Top of DATASET EXCERPT
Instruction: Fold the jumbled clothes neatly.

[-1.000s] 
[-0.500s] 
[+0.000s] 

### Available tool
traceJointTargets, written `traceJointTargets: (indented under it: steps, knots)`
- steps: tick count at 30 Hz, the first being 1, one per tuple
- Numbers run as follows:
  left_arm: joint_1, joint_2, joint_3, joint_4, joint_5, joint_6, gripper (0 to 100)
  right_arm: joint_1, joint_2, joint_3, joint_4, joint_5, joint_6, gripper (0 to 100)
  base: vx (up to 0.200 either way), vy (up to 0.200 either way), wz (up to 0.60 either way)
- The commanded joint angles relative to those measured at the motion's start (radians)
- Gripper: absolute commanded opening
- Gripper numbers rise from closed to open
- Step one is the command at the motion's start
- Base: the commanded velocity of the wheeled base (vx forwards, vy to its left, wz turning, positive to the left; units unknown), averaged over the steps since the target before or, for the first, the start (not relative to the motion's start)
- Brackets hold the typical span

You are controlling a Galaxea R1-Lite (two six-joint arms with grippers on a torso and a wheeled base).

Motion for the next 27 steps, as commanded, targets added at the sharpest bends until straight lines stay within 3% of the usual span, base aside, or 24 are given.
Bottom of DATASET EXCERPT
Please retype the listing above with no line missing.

__RESPONSE__
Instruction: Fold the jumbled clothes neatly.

[-1.000s] 
[-0.500s] 
[+0.000s] 

### Available tool
traceJointTargets, written `traceJointTargets: (indented under it: steps, knots)`
- steps: tick count at 30 Hz, the first being 1, one per tuple
- Numbers run as follows:
  left_arm: joint_1, joint_2, joint_3, joint_4, joint_5, joint_6, gripper (0 to 100)
  right_arm: joint_1, joint_2, joint_3, joint_4, joint_5, joint_6, gripper (0 to 100)
  base: vx (up to 0.200 either way), vy (up to 0.200 either way), wz (up to 0.60 either way)
- The commanded joint angles relative to those measured at the motion's start (radians)
- Gripper: absolute commanded opening
- Gripper numbers rise from closed to open
- Step one is the command at the motion's start
- Base: the commanded velocity of the wheeled base (vx forwards, vy to its left, wz turning, positive to the left; units unknown), averaged over the steps since the target before or, for the first, the start (not relative to the motion's start)
- Brackets hold the typical span

You are controlling a Galaxea R1-Lite (two six-joint arms with grippers on a torso and a wheeled base).

Motion for the next 27 steps, as commanded, targets added at the sharpest bends until straight lines stay within 3% of the usual span, base aside, or 24 are given.

What appears above is the full answer.